Putain. Ils n’avaient pas perdu de temps.

Je gardai la lettre à la main un moment, comme si elle pesait plus lourd que tout le reste.

Je filai sous la douche. L’eau chaude brûla un peu, mais ça détendit. Je mangeai vite fait un morceau en silence, sans vraiment avoir faim.
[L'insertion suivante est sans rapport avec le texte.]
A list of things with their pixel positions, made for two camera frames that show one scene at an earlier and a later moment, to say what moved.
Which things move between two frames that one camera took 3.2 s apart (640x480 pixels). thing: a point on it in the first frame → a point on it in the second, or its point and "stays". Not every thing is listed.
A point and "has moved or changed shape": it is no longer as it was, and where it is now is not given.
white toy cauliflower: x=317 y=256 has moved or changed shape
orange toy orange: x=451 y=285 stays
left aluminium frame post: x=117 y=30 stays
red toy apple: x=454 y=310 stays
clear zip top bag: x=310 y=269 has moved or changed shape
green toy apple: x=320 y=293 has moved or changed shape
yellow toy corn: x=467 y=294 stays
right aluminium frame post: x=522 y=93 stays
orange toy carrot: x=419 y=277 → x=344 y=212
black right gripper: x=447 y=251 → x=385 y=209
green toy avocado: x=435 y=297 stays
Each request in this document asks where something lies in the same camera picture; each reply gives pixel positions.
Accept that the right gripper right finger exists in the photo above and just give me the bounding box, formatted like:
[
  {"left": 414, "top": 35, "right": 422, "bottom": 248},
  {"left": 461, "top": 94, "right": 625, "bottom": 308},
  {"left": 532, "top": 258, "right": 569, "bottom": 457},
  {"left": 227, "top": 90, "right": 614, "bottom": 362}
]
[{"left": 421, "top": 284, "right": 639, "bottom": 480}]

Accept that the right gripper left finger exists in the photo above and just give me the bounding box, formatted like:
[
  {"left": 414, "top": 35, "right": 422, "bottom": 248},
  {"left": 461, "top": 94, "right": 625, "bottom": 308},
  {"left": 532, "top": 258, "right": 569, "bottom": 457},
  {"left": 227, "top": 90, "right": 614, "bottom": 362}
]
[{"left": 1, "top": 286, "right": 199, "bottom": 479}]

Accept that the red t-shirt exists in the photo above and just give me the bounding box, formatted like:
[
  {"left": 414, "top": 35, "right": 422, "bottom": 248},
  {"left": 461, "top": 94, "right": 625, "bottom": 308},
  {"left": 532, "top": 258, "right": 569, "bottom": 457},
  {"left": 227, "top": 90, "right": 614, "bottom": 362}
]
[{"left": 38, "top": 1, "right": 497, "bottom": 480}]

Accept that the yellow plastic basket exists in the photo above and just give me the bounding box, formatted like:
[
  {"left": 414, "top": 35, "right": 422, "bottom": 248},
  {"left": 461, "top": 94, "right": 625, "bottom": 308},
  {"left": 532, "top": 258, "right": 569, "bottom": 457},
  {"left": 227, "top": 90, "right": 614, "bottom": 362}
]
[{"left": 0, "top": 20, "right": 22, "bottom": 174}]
La clé tourna dans la serrure. Ma mère rentra du travail.
— Tu es parti tôt ce matin, Clément.

Je hochai la tête. Pas envie d’expliquer, pas envie de parler du sport, ni du bus, ni du CCSEG. Elle me soutiendrait, bien sûr, mais je ne voulais pas en parler.

— Oui, c’est… compliqué.

J'allai dans ma chambre. Je fermai la porte. Signe universel : laisse-moi tranquille.
Pas très sympa, mais tant pis.

J'essayai de bosser un peu. Une heure de devoirs à moitié faits, l’esprit ailleurs. Puis je m’écroulai sur le lit.

Silence.

Mes muscles tremblaient encore.
Et dans ma tête, un mot tournait en boucle : Convocation.

Je fermai les yeux.

Raph revint aussitôt.
Sous la douche.
L’eau sur sa peau.
Son corps parfait.
Sa verge.

Je respirai un coup, mais c’était trop tard : l’image me serra la gorge comme un poids qui refusait de partir.